(Task instructions):
Provide again, from the entries below, every line from the one containing "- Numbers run" through the one containing "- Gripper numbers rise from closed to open", exactly as written, and no other line.
*** Opening of Data to examine ***
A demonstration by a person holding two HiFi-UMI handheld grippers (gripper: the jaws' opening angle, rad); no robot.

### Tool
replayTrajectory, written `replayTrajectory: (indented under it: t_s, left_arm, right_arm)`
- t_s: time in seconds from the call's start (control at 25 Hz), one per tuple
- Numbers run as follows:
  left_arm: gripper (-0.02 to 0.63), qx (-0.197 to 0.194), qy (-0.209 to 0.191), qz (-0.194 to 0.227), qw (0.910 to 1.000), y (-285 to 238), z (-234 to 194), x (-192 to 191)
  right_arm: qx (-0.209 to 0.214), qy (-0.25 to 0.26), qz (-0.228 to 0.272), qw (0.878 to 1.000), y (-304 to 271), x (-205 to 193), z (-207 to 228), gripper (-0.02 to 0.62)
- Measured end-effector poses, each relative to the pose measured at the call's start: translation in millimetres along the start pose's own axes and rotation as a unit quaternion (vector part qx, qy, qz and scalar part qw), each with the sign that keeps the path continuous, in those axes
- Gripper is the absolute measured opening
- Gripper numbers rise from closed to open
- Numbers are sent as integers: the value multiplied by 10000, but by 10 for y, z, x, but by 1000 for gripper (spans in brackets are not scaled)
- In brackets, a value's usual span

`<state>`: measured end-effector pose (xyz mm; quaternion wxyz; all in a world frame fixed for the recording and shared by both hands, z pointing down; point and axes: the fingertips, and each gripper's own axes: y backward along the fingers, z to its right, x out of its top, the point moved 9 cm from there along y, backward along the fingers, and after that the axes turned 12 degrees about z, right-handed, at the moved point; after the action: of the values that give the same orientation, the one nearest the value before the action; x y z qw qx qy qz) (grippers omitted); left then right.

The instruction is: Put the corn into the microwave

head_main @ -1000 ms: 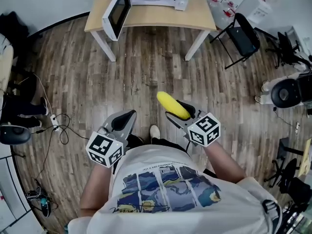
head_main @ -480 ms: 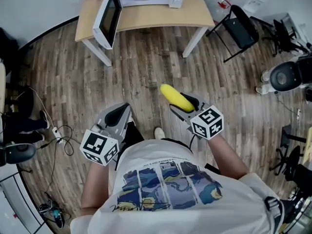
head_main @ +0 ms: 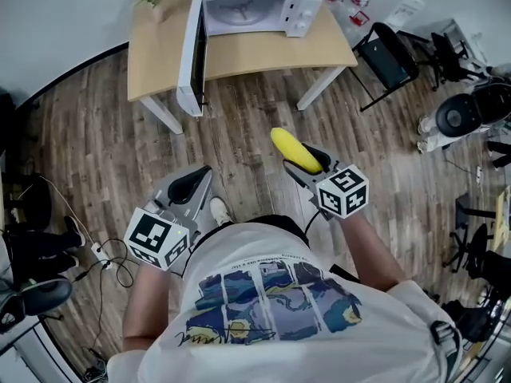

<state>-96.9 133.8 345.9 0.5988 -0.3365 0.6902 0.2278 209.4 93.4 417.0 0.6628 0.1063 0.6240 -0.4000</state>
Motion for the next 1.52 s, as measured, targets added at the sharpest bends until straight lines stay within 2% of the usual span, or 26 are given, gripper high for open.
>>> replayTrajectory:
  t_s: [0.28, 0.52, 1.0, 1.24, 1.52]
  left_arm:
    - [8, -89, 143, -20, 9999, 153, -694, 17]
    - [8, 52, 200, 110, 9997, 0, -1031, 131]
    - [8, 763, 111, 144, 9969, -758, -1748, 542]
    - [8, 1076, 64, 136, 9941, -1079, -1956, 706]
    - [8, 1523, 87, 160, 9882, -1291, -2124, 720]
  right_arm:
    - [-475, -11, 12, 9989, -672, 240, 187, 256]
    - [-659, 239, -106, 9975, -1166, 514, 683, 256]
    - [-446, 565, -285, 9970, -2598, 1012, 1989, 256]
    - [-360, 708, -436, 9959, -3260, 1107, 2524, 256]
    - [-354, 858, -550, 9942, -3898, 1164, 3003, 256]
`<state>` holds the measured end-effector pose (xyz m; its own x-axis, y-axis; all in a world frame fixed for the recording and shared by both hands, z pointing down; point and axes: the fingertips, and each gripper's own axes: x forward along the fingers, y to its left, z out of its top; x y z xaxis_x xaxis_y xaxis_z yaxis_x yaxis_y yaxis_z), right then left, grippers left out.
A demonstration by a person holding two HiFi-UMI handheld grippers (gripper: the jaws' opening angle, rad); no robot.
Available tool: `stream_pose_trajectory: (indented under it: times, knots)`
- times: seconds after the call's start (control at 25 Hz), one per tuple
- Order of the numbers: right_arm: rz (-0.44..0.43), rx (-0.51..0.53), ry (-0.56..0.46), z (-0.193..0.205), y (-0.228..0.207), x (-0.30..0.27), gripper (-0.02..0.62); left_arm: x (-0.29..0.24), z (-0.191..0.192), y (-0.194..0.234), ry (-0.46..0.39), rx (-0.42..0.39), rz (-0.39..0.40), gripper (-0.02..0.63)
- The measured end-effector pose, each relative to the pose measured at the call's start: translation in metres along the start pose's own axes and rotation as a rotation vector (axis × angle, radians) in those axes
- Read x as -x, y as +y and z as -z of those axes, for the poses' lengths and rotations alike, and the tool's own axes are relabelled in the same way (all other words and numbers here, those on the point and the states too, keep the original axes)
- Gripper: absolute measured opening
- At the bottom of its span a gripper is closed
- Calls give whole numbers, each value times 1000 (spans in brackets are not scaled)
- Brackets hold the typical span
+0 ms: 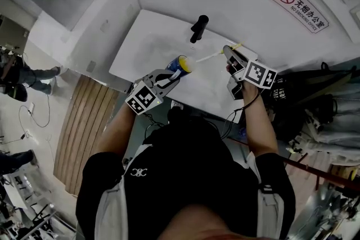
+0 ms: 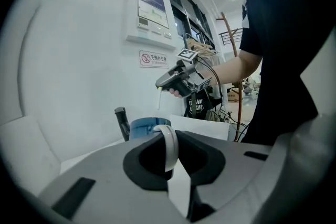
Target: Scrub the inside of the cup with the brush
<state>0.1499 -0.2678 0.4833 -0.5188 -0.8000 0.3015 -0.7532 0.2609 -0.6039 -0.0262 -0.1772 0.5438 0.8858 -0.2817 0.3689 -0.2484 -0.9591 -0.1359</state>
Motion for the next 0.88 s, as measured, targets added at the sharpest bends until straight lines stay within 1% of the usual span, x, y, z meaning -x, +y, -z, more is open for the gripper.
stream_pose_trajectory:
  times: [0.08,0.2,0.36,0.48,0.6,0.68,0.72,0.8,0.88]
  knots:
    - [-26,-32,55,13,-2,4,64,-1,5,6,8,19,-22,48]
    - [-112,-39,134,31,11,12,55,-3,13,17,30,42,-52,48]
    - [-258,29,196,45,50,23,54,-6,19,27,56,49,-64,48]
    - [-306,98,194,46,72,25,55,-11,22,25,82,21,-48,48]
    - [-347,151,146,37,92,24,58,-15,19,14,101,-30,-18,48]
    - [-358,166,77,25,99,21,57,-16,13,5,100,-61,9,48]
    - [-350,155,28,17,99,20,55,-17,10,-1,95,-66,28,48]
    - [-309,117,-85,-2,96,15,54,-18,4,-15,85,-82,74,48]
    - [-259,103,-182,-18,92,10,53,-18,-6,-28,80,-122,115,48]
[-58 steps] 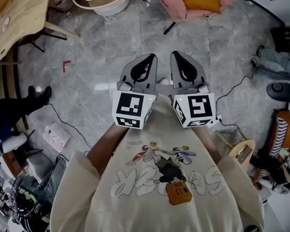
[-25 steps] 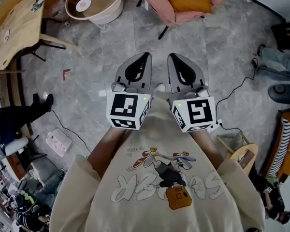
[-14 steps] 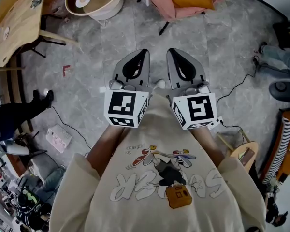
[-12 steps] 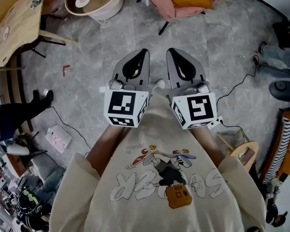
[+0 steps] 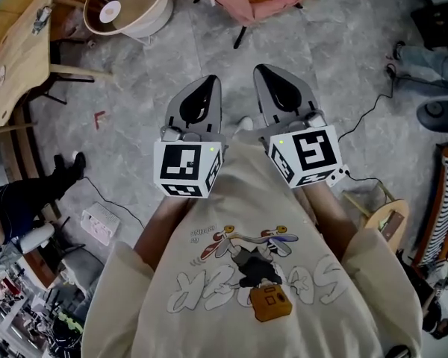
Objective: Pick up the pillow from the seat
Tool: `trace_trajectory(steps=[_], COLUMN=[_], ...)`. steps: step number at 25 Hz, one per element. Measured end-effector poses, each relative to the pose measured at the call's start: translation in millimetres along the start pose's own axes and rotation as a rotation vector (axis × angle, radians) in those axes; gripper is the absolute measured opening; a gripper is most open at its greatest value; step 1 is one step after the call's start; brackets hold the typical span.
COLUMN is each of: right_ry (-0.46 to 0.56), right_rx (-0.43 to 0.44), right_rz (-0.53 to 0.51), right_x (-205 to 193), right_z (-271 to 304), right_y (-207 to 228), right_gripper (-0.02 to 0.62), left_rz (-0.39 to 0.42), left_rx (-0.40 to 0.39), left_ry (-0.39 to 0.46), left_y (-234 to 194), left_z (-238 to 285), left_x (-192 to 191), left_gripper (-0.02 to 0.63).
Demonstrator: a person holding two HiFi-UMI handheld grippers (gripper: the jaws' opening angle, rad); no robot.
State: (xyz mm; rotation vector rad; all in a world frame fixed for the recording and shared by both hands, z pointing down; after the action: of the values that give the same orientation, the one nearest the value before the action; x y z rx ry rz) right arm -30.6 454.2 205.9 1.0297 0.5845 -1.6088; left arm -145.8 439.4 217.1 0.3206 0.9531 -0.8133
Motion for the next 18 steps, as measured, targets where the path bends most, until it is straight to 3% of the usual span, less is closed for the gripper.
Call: trace_trajectory(steps=[6,12,18], right_ry=[0.002,-0.026,-0.061], right_rx=[-0.034,-0.055,-0.078], right_rz=[0.047,0.061,0.084], right_x=[3.0,13.6,37.4], right_z=[11.5,43.9,88.5], right_y=[16.6,23.2,49.3], right_gripper=[0.02,0.02,0.02], left_rz=[-0.015,-0.04,-0.036], left_rx=[-0.018,-0.032,-0.087], left_ry=[-0.011,-0.022,-0.043], left_y=[-3.8,-34.5,-63.1], left_z=[16.6,40.1,88.9], left_x=[4.1,13.5,44.8], left_gripper=[0.004,0.004,0.004])
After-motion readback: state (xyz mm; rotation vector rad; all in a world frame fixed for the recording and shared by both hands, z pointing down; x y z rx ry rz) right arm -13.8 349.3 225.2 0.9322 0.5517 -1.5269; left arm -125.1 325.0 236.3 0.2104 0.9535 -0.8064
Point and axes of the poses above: the fingertips, and each gripper's own axes: z forward along the fingers, y to its right, x out of its top, the point moved 4 cm from there along -z, backward along the fingers, and after that the axes turned 15 degrees about -y, right-handed, at the moved point
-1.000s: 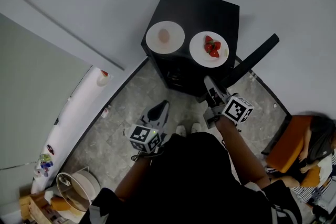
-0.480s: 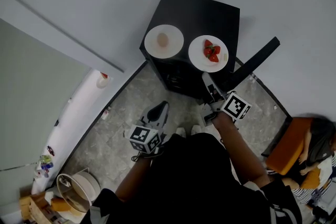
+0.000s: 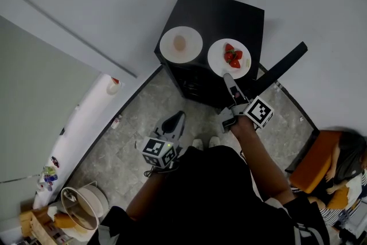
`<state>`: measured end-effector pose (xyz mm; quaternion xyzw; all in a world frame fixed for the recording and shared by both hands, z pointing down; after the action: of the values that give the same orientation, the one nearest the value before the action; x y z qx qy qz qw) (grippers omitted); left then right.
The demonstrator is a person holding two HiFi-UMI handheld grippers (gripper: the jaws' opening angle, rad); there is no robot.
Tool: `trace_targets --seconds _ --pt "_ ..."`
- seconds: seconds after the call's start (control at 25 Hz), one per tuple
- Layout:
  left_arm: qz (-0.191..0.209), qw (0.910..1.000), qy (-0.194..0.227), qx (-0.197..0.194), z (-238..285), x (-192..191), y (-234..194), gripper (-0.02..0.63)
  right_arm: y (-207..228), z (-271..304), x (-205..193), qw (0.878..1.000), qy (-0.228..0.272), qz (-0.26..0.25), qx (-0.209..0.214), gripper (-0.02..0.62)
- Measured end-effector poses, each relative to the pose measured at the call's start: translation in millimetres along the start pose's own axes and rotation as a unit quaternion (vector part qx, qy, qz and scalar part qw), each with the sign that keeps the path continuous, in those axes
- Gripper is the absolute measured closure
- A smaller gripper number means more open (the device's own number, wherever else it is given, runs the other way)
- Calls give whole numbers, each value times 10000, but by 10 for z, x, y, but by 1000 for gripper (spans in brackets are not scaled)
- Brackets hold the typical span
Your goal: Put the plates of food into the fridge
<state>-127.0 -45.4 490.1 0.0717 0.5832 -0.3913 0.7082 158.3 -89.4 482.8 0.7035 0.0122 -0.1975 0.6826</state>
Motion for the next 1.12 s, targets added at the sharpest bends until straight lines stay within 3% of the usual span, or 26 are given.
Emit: trace_targets --seconds 0.64,1.12 --pt "-4 10000 -7 23 14 9 30 568 77 17 -22 9916 55 1292 -45 548" --pt "64 9999 -87 -93 -80 -73 159 569 30 -236 -230 9911 -413 1252 195 549"
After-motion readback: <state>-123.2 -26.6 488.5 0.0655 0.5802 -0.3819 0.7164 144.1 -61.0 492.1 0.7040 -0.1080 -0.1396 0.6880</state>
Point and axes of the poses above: the fingertips, and each gripper's own axes: z forward along the fingers, y to its right, x out of its top, the point moved 10 cm from there along -z, backward along the fingers, and after that the axes turned 2 degrees about -x, right-handed, at the moved point
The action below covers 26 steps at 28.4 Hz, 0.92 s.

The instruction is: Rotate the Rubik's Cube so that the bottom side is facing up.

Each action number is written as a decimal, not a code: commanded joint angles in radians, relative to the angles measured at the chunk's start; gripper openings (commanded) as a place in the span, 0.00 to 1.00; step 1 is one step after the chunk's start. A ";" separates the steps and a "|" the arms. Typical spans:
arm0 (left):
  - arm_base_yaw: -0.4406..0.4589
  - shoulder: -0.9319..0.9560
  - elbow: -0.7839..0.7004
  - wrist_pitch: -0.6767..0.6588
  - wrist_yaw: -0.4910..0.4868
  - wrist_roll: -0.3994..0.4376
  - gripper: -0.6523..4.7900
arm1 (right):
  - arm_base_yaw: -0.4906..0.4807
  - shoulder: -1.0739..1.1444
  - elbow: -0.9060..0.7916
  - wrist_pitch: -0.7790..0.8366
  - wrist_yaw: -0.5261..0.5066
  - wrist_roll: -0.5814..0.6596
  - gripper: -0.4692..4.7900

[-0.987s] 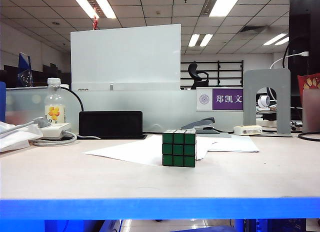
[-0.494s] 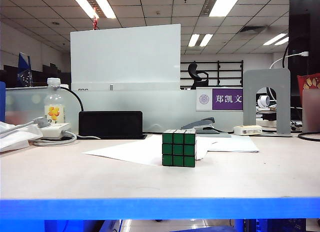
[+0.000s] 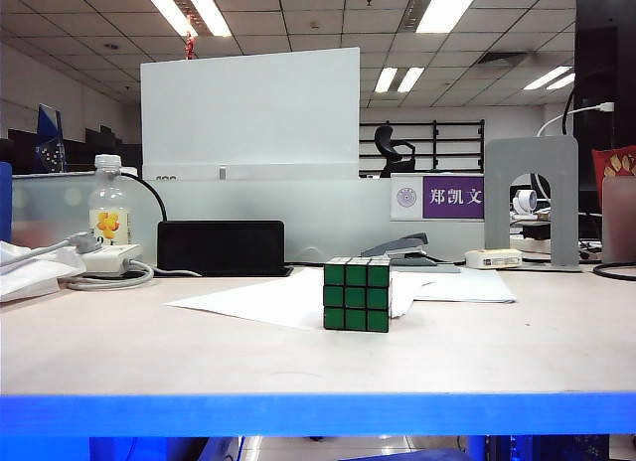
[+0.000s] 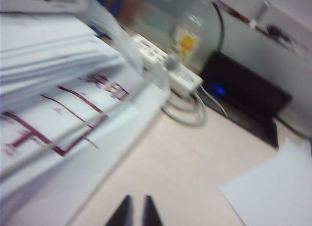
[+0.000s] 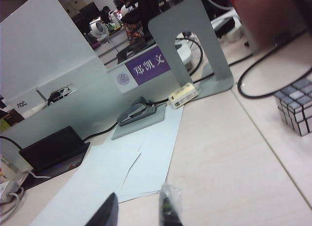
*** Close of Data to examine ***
(Output for this task):
- Numbers run as follows:
  left_arm: gripper (-0.02 to 0.63), qx (-0.197 to 0.194), qy (-0.209 to 0.191), qz (-0.194 to 0.227), qw (0.910 to 1.000), y (-285 to 238), z (-234 to 194), x (-192 to 191)
  right_arm: qx (-0.209 to 0.214), qy (-0.25 to 0.26), qz (-0.228 to 0.272), qw (0.878 to 1.000), y (-304 to 271), x (-205 to 193), z (-207 to 228), gripper (-0.02 to 0.62)
- Measured end-effector poses, each relative to the pose measured at the call's start: translation in millimetres along the start pose's own axes and rotation as a unit quaternion (vector part qx, qy, qz and scalar part qw), each with the sign that keeps the path continuous, in those axes
- Gripper is the absolute measured opening
- Gripper numbers rise from closed to open

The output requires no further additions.